И отвели обратно в каморку. Трое суток смерти ждал, прислушивался, глаз не сомкнул. На четвертые сутки задремал, и тут дверь как расхлопнется – светом меня всего и обдало, как варом. Все, думаю, ящик! Два русских наших полицая, я б их и сейчас узнал, руки мне цепью сомкнули и во двор вывели. Машина легковая стоит только вымытая, капли воды на крыльях светятся. Офицер немецкий, обер-лейтенант, говорит: мол, к бауэру тебя отвезу, к крестьянину, значит. Машиной – на вокзал, оттуда поездом. Он меня и доставил в Освенцим вместо бауэра. Там в конторе эсэсовский капитан меня принял.
Про то, как там было, и рассказывать не хочется. Когда вспомнишь, жуть берет. Как ветер повернется с крематориев, так оттуда паленым мясом, человечиной. С ума люди трогались и на проволоку бросались. А все-таки и там наши люди и честь, и совесть, и гордость понимали. Святых людей много я там встретил…
Гуля вскипятила еще чаю, и они с Павлом еще долго слушали рассказ Адама об Освенциме и о том, как он бежал оттуда со Славиком. От этого разговора хмель как рукой сняло, и время летело быстро-быстро.
– Пять месяцев мы с ним, со Славиком, скитались, все к линии фронта шли. Когда сбежали, весу у нас было килограммов по сорок в каждом. Ели сырую картошку, там ее у поляков много в полях, морковку ели. Помню, как цибарку утянули мы в одной деревне со двора и как сварили первый раз картошки, так полтора ведра этих и съели. Конечно, это можно и не поверить, чтобы два мужика по сорок кило весом полторы цибарки картошки съели. Но что было, то было. И живые остались. В общем и так далее… Фронт уже подходил к нам навстречу. Зашли в одну деревеньку, и там нам сказали, что немцев уже нет, а утром заезжало четыре танка русских и уехали и что мы, значит, на свободной земле, – обнялись мы со Славкой и заплакали.

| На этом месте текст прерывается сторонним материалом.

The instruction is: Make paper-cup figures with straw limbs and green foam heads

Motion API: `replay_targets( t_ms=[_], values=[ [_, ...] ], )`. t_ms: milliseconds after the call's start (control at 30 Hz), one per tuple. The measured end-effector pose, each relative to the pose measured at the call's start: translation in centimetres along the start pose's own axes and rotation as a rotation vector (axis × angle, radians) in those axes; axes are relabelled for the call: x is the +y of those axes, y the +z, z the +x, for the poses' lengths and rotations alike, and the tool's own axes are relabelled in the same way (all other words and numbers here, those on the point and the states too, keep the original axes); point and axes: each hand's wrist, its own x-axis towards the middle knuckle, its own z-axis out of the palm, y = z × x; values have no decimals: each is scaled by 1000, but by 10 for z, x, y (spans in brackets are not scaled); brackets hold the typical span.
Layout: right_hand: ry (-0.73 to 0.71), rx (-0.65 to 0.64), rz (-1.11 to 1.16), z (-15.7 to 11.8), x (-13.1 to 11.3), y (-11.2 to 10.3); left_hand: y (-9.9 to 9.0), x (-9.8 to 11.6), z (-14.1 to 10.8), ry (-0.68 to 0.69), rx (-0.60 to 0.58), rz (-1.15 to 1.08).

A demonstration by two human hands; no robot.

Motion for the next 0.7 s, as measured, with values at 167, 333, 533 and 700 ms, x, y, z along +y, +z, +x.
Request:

Рядом оказался городок, уже занятый нашими советскими войсками. Мы хотели сразу идти туда, но сил не было от счастья, и жители не отпустили. Сбежались жители со всей деревеньки на нас смотреть, не верят, откуда мы пришли, щупают руками, гладят и плачут. К своим, говорят, успеете, говорят, со своими нарадоваться, а мы тоже, говорят, хотим вам оказать почет. Баню нам истопили, бороды свои мы долой, рубахи, кальсоны чистые дали нам. У того деда, где мы остановились, ели и пили до ночи и про Освенцим рассказывали. Они не верили, но все равно все плакали. Утром встали – одежа наша выстиранная, выглаженная честь честью, хоть и полосатая, каторжная, а все уже не та, что была. Умылись, причесались, позавтракали с хозяевами, от выпивки отказались и полетели, как на крылах, в тот городок в своих полосатых одежках.